FT: What would a good outcome look like at COP28?

Kerry: There are three automatic outcomes. One is the adaptation report that is due, which will lay out a pathway for what we need to do to meet adaptation needs and meet that emergency. And I will add, President Biden announced a $12bn five year plan called Prepare, which is in the budget also in order to help countries to be able to adapt.

Two, we have to deliver on the loss and damage fund, it has to be completed. We have draft proposals. We’re on track to hopefully present something to the COP that will be viable.

The third ingredient is the stocktake [of global efforts to limit warming], which is going to be tough. I hope it’s tough — it needs to be real.

Then, we think more has to be done on mitigation. And so we are looking to raise the game universally, particularly from those 20 major economies that are responsible for [almost 80 per cent] of all the emissions. So you have to make a dent there. We’re making progress with a lot of those countries.

The final thing is, it’s really critical that the fossil fuel industry come to the table, join up, adopt the commitments to achieve net zero by 2050, to be supporters of Paris implementation, to make commitments with respect to 2030 that would hopefully encompass scope one and scope two and their allocation of capital with respect to renewables.

My hope is that the industry will recognise that the science affects them, too. Interestingly, in Texas, what really helped them through the heatwaves and the horror of what was happening this summer was renewable energy. Ironically, that really helped Texas get over the hump.

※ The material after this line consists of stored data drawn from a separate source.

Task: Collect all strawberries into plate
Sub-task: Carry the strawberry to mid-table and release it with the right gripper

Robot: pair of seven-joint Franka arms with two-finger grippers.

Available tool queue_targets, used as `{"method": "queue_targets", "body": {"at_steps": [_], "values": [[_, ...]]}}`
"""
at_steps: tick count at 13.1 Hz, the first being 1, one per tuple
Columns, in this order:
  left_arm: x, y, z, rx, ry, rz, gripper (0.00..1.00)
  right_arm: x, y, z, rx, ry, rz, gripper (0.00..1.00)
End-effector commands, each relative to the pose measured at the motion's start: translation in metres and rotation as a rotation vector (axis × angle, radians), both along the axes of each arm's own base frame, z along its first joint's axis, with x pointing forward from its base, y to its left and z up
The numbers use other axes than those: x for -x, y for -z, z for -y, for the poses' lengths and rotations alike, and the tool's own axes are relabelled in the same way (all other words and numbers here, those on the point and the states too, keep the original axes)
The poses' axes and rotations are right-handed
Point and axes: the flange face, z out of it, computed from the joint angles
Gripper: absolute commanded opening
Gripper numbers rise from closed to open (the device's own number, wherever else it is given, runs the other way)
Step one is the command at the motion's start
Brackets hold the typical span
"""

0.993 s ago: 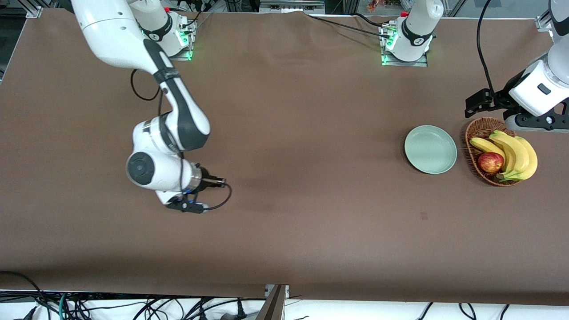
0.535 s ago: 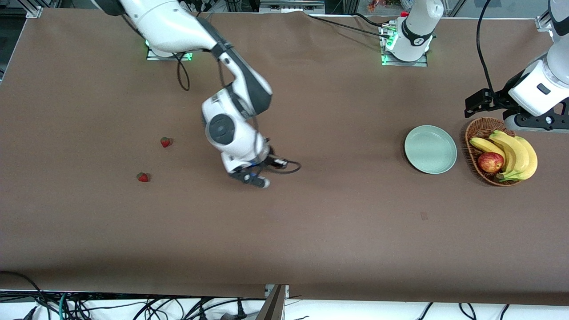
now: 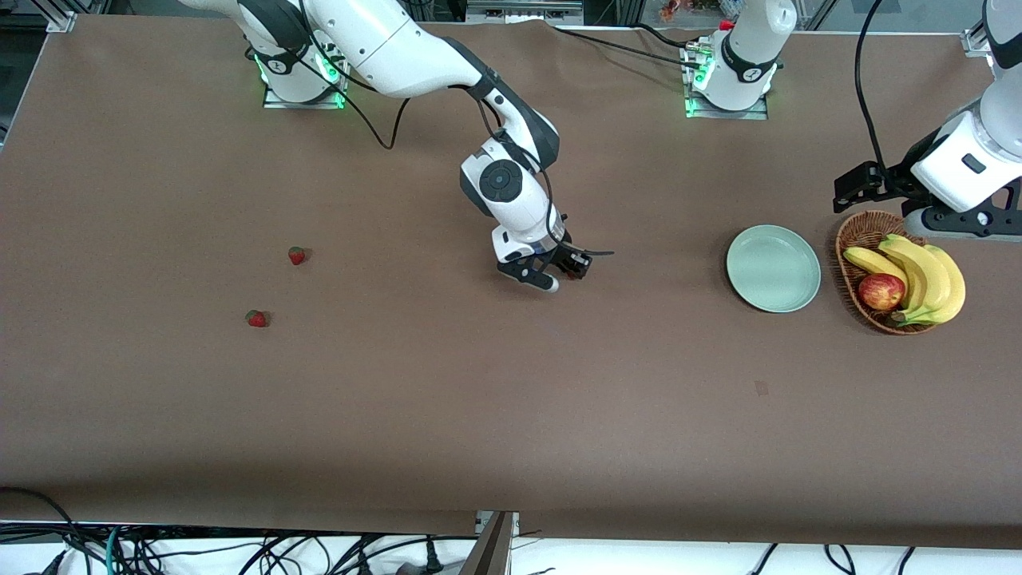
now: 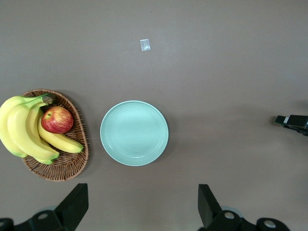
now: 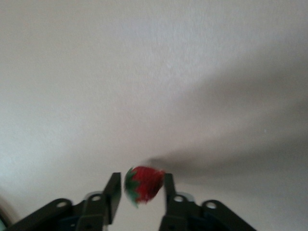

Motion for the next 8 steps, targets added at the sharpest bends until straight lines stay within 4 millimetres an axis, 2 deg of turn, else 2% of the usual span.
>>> {"method": "queue_targets", "body": {"at_steps": [1, 3, 4, 5, 8], "values": [[-0.004, 0.01, -0.002, 0.015, -0.005, -0.019, 1.0, -0.033, -0.043, 0.026, 0.04, 0.022, -0.012, 0.76], [-0.007, 0.017, -0.002, 0.014, -0.01, -0.031, 1.0, -0.065, -0.081, 0.065, 0.099, -0.015, -0.056, 0.79], [-0.008, 0.022, -0.002, 0.014, -0.01, -0.04, 1.0, -0.083, -0.094, 0.093, 0.123, -0.055, -0.074, 0.79], [-0.011, 0.029, -0.001, 0.016, -0.015, -0.051, 1.0, -0.099, -0.114, 0.122, 0.141, -0.109, -0.091, 0.79], [-0.009, 0.052, 0.005, 0.017, -0.037, -0.069, 1.0, -0.141, -0.141, 0.222, 0.191, -0.29, -0.124, 0.79]]}}
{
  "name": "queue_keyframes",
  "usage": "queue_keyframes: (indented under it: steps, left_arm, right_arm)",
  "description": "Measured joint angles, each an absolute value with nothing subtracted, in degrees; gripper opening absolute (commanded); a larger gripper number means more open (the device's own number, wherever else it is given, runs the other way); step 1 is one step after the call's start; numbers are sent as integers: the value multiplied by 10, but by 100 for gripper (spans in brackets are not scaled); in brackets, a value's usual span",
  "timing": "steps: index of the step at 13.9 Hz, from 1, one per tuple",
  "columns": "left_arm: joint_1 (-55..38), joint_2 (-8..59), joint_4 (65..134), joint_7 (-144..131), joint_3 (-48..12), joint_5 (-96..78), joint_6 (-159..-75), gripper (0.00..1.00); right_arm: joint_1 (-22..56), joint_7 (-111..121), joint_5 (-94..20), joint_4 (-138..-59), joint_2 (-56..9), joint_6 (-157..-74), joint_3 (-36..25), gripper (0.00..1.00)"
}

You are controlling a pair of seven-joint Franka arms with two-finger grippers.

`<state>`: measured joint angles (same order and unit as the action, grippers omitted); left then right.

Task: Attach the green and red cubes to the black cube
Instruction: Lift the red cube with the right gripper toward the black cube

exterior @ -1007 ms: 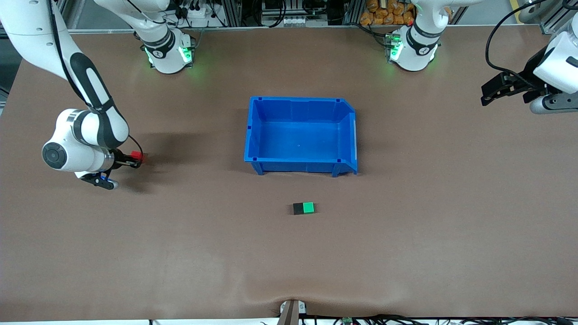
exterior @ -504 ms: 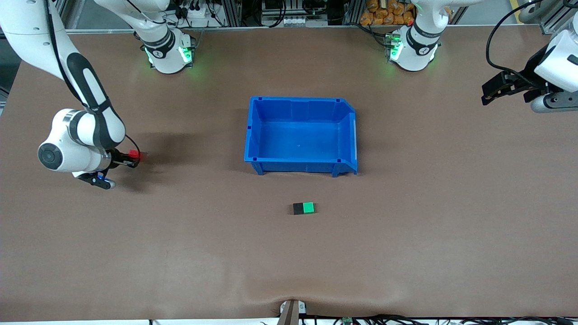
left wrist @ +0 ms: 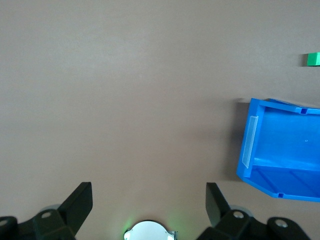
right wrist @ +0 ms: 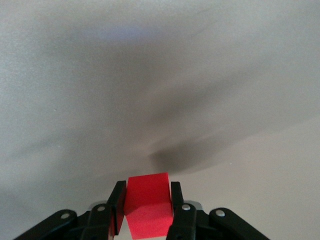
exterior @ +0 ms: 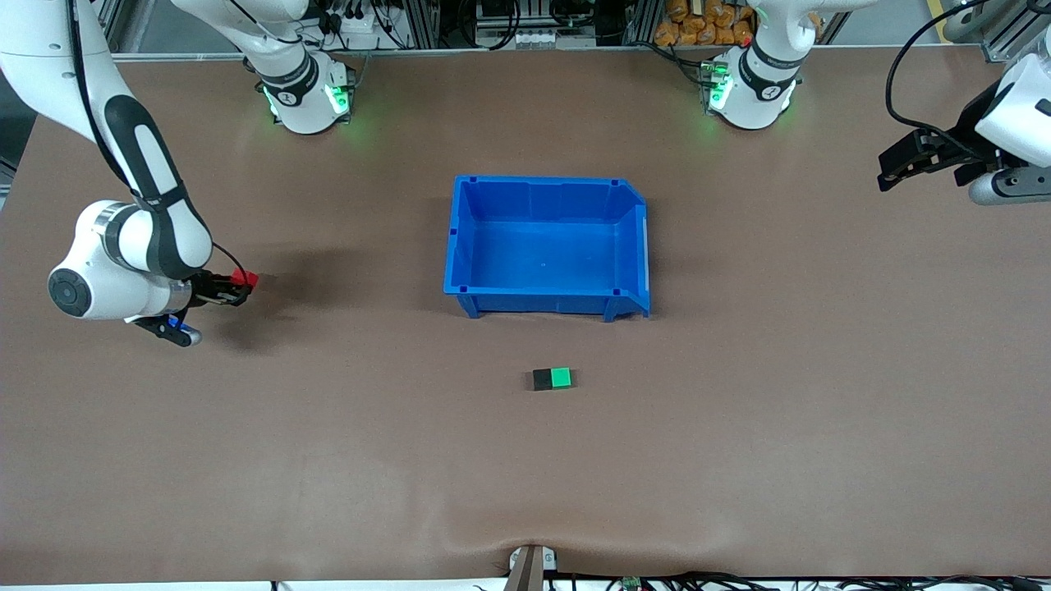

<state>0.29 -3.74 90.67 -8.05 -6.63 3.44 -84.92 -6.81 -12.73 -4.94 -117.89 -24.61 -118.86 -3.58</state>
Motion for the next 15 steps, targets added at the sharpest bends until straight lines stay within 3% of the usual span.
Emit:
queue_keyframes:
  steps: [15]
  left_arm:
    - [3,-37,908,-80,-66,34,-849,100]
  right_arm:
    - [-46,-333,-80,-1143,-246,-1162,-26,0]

FT: What do you think of the UK backsliding on its climate policy and granting 100 new North Sea oil and gas licenses?

Kerry: What I will say is that’s not our policy. You know, we’re not going to do the ‘last drop’. We’re trying to make the transition.

What the administration is doing is measuring what do we need to do to meet the current economic demand while we transition.

We are the world’s largest oil and gas producer, but President Biden’s made a commitment that by 2035 he wants us to be carbon free in our power sector, period. And we’re driving in that direction.